- **About this task**: Only the lines below starting at the one that contains "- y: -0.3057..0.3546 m" and ending at the one that contains "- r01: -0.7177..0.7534" are to be reproduced, exactly and with both ends kept.

- **Exercise data**:
===
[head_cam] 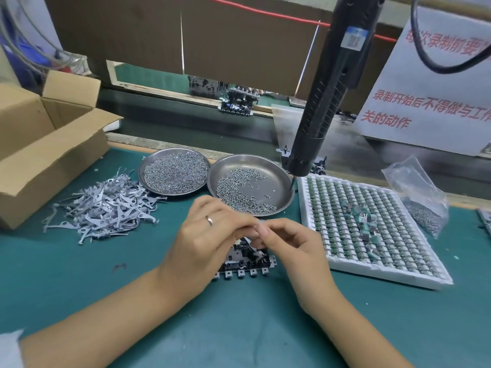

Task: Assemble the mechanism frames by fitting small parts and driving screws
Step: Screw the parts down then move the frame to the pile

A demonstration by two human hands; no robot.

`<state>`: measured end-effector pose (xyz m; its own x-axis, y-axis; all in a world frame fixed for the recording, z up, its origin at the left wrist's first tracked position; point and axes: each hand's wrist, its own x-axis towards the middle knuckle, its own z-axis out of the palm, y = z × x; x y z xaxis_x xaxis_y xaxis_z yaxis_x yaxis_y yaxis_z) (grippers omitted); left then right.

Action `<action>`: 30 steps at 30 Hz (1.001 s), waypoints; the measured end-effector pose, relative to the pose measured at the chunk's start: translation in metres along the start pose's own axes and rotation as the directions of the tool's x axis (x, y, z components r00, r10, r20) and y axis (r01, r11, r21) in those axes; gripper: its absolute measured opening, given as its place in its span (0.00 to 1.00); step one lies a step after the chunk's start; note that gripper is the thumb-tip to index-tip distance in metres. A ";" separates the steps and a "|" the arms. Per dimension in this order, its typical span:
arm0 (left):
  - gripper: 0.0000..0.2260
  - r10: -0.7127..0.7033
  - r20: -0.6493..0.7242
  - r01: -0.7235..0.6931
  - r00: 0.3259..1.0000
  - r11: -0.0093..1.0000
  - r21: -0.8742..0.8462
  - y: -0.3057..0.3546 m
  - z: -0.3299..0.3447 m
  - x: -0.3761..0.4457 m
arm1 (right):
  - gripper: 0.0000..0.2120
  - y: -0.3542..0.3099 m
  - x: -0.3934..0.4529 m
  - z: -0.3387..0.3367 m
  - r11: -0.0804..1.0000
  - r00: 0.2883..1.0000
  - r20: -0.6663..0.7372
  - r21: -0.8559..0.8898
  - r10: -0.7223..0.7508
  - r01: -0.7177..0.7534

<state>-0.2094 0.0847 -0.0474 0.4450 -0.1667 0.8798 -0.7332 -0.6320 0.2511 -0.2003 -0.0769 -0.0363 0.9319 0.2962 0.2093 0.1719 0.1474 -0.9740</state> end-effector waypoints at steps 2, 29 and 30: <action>0.04 0.052 -0.010 -0.052 0.999 0.998 0.027 -0.001 0.000 0.000 | 0.06 0.000 0.001 -0.002 0.999 0.999 0.013 0.019 0.041 -0.041; 0.12 -0.122 -0.134 0.111 0.983 0.990 -0.086 0.011 0.005 0.001 | 0.11 0.004 -0.002 0.006 0.988 0.995 0.003 -0.119 -0.096 0.096; 0.12 -0.131 -0.141 0.121 0.981 0.989 -0.082 0.013 0.005 0.001 | 0.11 0.005 -0.003 0.008 0.982 0.992 -0.010 -0.142 -0.124 0.121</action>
<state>-0.2159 0.0728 -0.0455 0.4607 0.0257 0.8872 -0.7138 -0.5833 0.3876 -0.2045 -0.0699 -0.0408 0.9068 0.2659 0.3272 0.3269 0.0466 -0.9439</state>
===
- **Task response**:
  - y: -0.3057..0.3546 m
  - z: -0.3299..0.3447 m
  - x: -0.3761..0.4457 m
arm1 (right):
  - gripper: 0.0000..0.2120
  - y: -0.3542..0.3099 m
  - x: -0.3934..0.4529 m
  - z: -0.3387..0.3367 m
  - r11: -0.0804..1.0000
  - r00: 0.2883..1.0000
  - r20: -0.6663..0.7372
  - r21: -0.8559..0.8898
  - r10: -0.7223..0.7508
  - r01: -0.7177..0.7534

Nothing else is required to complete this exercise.